Eerste variant:
Op school vraagt de juffrouw wie van de kinderen er een mooi gezegde of rijmpje kan opzeggen. Jantje steekt zijn
vinger op en mag het zeggen: "Eigen haard is goud waard."
"Dat is goed," zegt de juf.
Marietje weet er ook één: "Zoals het klokje thuis tikt, tikt het nergens."
Ook dat is goed. Dan steekt Moos zijn hand op: "Juf, ik weet een rijmpje: "Mijn zuster Ruth stond in de put en
het water reikte tot haar knieën."
"Maar Moos," zegt juf, "dat laatste rijmt toch niet?"
Zegt Moos: "Kan ik er wat aan doen dat het water niet hoger stond?"
Tweede variant:
In de klas moeten de leerlingen van de meester een zin maken met woorden die op elkaar rijmen.
Jantje: "Het is fijn om in de klas te zijn."
"Zeer goed zegt de meester, wie weet er nog een?"

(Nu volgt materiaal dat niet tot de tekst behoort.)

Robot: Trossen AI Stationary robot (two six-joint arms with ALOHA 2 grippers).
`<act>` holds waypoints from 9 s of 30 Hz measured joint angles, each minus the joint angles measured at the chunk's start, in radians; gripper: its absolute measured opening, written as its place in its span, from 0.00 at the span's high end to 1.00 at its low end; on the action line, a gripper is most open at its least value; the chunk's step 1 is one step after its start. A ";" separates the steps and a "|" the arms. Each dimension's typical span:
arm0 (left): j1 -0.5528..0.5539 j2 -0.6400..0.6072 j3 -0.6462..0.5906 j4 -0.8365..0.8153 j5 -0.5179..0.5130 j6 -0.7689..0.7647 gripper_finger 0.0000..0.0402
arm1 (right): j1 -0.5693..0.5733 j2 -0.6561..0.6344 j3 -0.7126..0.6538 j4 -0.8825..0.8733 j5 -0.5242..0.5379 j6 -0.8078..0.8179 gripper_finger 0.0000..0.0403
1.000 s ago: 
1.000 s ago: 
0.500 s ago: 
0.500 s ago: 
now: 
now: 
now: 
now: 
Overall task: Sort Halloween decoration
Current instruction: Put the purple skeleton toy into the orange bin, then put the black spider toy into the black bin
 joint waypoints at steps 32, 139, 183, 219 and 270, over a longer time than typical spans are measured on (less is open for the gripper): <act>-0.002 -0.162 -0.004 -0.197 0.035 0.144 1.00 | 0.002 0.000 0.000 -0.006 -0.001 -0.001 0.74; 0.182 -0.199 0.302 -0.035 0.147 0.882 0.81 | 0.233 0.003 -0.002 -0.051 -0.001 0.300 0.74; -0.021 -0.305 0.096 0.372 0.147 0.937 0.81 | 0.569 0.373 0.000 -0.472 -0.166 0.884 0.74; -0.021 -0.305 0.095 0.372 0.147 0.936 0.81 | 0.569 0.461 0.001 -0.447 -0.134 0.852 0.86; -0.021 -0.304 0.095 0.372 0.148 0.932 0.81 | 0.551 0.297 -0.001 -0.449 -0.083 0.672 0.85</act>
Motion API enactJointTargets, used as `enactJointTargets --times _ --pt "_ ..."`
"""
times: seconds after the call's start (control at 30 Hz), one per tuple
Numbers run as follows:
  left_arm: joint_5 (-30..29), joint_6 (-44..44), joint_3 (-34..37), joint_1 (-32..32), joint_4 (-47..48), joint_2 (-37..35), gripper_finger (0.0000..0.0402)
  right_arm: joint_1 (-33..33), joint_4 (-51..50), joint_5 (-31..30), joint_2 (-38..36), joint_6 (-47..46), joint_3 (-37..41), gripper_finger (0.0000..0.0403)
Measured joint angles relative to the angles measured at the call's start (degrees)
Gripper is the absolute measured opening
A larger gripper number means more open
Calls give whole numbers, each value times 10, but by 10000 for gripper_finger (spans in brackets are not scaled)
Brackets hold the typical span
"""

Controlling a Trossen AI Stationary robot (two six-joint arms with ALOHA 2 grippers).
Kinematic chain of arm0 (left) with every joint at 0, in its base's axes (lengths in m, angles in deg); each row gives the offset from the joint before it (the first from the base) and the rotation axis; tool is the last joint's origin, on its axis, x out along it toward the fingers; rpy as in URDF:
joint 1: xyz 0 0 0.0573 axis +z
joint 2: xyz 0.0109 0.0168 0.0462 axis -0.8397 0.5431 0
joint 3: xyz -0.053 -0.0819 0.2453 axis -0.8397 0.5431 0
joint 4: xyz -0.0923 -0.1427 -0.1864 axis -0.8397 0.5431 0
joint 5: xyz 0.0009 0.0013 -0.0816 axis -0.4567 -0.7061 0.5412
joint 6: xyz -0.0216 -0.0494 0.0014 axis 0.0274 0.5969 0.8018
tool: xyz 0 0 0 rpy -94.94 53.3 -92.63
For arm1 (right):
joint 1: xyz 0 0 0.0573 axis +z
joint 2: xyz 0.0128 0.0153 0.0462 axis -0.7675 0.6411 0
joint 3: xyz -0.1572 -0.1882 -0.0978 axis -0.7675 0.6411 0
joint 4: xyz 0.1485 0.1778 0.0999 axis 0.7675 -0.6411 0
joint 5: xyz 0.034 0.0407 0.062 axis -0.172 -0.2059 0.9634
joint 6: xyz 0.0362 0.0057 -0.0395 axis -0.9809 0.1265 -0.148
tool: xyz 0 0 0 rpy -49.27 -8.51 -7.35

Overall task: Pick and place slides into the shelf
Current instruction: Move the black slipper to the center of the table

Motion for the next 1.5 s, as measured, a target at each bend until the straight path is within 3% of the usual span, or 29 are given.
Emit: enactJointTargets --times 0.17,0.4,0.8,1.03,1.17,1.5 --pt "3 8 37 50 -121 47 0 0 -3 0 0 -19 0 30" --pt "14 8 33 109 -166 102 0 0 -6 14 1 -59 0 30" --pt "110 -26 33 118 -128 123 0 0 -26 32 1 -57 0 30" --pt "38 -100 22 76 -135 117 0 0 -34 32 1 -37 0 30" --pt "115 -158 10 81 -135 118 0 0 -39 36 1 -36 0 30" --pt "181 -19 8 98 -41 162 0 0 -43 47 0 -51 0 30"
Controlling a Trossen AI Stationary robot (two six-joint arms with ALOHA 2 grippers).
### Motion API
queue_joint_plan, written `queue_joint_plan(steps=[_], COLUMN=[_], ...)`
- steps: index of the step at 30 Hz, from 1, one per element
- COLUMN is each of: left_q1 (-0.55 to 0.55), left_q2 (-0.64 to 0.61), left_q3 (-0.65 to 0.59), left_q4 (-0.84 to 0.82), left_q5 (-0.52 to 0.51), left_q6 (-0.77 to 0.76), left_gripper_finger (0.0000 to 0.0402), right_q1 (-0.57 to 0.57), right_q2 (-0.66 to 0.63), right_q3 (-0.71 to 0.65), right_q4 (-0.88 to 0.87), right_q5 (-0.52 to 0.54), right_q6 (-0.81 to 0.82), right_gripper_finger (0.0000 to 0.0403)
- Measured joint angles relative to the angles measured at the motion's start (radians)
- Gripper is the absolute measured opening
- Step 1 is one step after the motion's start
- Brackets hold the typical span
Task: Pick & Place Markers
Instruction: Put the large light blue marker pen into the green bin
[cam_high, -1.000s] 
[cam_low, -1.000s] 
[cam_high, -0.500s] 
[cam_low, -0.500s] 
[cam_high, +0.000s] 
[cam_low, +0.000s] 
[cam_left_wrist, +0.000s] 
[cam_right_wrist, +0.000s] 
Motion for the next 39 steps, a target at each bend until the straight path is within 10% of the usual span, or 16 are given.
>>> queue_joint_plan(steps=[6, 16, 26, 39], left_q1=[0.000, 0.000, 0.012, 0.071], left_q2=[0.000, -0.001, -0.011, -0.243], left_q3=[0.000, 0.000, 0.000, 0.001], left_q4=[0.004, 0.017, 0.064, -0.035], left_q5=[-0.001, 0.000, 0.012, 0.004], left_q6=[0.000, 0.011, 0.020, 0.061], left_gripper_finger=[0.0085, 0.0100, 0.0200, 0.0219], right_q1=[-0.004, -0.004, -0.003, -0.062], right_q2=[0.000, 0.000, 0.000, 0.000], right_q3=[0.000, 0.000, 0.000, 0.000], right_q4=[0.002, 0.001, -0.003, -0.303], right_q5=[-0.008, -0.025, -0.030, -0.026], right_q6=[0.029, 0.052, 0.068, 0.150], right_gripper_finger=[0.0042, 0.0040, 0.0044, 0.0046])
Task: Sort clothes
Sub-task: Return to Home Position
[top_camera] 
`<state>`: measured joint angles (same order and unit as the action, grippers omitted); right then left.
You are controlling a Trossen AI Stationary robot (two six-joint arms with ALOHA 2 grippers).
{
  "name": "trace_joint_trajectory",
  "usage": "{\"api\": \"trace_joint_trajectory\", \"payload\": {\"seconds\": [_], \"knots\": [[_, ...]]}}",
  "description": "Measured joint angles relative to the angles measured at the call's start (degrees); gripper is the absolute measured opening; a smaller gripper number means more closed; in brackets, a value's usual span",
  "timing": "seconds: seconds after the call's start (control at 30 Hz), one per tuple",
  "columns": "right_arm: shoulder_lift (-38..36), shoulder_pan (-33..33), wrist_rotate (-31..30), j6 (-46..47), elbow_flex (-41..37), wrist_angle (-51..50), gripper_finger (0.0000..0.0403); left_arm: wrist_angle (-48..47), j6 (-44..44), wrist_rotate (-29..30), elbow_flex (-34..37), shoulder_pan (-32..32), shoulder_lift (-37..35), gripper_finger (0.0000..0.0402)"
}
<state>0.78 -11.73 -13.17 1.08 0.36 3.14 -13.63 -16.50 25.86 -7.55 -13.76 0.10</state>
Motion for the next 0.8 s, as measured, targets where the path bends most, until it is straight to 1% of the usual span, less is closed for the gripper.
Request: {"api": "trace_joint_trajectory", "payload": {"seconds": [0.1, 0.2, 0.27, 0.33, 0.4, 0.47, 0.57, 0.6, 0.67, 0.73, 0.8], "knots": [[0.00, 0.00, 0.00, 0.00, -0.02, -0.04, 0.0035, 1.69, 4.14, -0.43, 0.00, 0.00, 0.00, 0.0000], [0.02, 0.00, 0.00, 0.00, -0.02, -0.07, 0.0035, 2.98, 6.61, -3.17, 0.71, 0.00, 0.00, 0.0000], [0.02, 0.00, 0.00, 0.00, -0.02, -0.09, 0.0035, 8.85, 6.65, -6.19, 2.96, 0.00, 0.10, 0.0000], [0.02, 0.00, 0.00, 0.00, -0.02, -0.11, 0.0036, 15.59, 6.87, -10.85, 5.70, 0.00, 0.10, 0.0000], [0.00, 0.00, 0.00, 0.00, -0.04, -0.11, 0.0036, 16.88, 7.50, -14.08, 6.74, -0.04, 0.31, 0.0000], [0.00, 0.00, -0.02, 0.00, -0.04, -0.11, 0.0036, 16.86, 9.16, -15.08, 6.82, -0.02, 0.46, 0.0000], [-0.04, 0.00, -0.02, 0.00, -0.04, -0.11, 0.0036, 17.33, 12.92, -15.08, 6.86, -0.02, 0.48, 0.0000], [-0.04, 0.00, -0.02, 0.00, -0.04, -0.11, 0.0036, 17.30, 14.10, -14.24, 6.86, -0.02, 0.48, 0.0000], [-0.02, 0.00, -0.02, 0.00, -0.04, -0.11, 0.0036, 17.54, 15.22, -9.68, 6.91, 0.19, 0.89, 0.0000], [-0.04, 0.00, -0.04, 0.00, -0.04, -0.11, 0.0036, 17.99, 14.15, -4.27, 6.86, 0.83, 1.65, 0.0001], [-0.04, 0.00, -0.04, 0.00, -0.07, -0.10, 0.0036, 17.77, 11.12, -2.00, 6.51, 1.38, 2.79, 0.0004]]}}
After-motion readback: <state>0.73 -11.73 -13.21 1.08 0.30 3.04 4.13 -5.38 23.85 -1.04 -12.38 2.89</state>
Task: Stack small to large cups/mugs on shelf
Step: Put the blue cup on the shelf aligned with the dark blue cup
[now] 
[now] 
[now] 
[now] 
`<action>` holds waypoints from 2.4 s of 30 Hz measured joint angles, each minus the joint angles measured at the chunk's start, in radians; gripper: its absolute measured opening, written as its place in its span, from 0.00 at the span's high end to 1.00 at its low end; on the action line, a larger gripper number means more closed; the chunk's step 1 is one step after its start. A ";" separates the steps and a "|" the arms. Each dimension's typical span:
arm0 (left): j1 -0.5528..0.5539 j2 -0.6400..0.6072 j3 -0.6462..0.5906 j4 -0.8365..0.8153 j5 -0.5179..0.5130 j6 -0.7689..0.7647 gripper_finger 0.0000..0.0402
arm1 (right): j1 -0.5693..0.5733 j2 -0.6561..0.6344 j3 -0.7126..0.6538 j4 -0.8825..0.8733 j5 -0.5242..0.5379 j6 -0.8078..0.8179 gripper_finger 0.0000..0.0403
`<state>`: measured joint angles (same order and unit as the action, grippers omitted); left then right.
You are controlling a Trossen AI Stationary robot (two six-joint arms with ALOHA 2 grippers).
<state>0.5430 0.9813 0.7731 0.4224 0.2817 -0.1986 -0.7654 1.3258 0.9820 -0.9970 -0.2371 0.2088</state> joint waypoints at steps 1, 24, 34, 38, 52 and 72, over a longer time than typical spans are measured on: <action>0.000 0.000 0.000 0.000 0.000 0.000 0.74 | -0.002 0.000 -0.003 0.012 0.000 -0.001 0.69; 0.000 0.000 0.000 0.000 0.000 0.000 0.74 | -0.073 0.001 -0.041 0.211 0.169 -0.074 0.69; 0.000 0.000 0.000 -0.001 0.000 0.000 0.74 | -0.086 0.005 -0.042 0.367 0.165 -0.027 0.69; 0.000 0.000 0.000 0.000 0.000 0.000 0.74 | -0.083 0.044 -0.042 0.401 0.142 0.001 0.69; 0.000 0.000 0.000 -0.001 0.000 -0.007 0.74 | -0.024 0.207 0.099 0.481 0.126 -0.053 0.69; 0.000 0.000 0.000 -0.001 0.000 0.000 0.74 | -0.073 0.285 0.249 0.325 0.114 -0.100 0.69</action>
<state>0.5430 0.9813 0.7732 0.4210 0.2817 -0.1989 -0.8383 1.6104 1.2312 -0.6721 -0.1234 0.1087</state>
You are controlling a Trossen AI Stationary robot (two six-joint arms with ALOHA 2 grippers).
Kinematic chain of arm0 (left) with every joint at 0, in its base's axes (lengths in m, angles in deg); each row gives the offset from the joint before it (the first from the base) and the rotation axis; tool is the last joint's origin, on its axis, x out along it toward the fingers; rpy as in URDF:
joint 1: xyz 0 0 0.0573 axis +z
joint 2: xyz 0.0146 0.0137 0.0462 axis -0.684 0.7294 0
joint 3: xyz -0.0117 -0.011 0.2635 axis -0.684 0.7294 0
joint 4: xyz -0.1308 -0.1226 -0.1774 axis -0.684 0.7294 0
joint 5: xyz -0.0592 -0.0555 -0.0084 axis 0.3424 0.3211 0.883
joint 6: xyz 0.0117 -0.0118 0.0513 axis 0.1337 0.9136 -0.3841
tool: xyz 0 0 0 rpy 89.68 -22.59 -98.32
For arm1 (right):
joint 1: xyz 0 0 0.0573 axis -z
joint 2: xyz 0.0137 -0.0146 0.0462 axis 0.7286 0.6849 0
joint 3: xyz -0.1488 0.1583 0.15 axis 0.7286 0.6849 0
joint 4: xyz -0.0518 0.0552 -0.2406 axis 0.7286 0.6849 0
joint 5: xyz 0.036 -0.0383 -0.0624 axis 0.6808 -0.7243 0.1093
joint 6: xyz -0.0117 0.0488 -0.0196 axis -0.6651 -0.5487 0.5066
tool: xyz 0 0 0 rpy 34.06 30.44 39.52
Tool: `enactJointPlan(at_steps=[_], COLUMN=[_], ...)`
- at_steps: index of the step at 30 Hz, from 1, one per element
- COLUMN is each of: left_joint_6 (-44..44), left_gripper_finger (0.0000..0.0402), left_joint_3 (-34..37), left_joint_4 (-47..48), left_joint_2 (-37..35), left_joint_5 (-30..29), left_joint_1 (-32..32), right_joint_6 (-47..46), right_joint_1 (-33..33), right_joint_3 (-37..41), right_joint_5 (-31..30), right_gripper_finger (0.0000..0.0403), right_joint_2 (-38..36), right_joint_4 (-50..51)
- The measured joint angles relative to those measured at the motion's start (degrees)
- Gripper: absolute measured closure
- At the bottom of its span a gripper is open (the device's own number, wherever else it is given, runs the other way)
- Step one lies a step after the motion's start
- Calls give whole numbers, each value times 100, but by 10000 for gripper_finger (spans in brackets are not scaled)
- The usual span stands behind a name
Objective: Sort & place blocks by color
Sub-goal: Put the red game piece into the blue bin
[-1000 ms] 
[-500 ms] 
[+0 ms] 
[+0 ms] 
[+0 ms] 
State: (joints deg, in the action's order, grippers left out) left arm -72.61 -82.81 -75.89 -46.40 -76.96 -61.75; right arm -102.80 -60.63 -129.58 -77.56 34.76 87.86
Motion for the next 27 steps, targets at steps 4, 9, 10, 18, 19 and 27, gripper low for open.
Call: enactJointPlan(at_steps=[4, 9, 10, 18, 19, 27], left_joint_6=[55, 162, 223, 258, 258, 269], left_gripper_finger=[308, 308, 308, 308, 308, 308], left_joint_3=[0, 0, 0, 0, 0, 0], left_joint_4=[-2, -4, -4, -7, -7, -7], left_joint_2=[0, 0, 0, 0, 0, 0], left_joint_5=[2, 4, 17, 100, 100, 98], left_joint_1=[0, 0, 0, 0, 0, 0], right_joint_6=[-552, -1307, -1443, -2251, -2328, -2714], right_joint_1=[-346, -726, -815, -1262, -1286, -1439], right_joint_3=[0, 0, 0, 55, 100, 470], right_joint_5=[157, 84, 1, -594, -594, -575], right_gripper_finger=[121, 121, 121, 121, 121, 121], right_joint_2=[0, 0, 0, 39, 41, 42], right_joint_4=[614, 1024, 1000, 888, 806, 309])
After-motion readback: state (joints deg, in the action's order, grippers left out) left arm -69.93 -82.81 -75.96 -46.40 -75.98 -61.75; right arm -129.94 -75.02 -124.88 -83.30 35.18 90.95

Piet: "Oost west, thuis best."
"Ook goed," zegt de meester, "wie weet er nog een?"
En natuurlijk Jefke, achterin de klas: "Ik ben gisteren naar de zee geweest
en er vaarden veel boten, ik stond in het water dat reikte tot mijn knieën."
"Ja, maar dat rijmt toch niet?" zegt de meester.
Jefke: "Nee meester maar een uur later wel!"